Purpose: An increased propensity for seizures is associated with different stages of the sleep-wake cycle. In this study, we prospectively analyzed patients with new-onset epilepsy and investigated the clinical correlates of the yield obtained from sleep electroencephalography (EEG) recordings in patients with a normal wakefulness EEG.
Methods: All patients admitted to our epilepsy unit due to unprovoked epileptic seizures and not yet treated with antiepileptic drugs were recruited consecutively for the last three years. All had a routine EEG at wakefulness (WEEG), and those with no epileptiform activity had a video-EEG recording during sleep (SEEG).

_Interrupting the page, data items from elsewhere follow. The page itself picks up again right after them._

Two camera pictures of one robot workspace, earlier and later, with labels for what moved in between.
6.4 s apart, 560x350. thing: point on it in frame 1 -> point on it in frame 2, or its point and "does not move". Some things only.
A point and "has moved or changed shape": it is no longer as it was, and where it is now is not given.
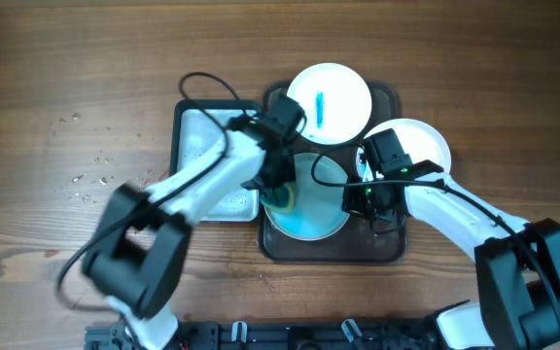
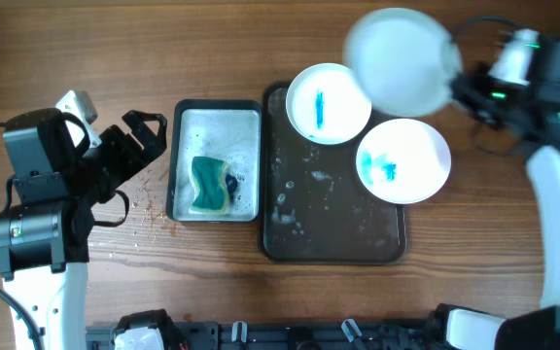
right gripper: (370, 206) -> (468, 92)
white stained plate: (317, 209) -> (401, 62)
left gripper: (290, 173) -> (136, 157)
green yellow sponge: (278, 198) has moved or changed shape
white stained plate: (335, 101) does not move
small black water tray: (193, 134) does not move

Results: We investigated a total of 241 patients; 129 patients (53.5%) had both wakefulness and sleep EEG recordings. The patients with abnormal WEEG were older than those with normal WEEG (p = 0.005). Abnormal WEEG was detected in only 31.2% of patients with focal seizures, but in 77.3% of patients with generalized seizures (p < 0.001). WEEG was abnormal in 44.0% of patients with diurnal seizures, but in 27.5% of nocturnal seizures (p = 0.007). Abnormal WEEG was present in 75.5% of patients with a presumed genetic origin and in 59.3% of patients with structural etiology (p < 0.001). Sleep EEG detected an abnormality in 41.8% of patients with normal WEEG; of these, 82.8% were focal abnormalities. In contrast, the majority of abnormalities detected in WEEG were generalized (55.8%, p < 0.001).
Conclusion: Our results showed a greater likelihood of abnormal WEEG in older patients and in those with generalized epilepsy, diurnally precipitating seizures, and epilepsy of presumed genetic origin.
Keywords: Electroencephalography; Seizures; Sleep; Wakefulness.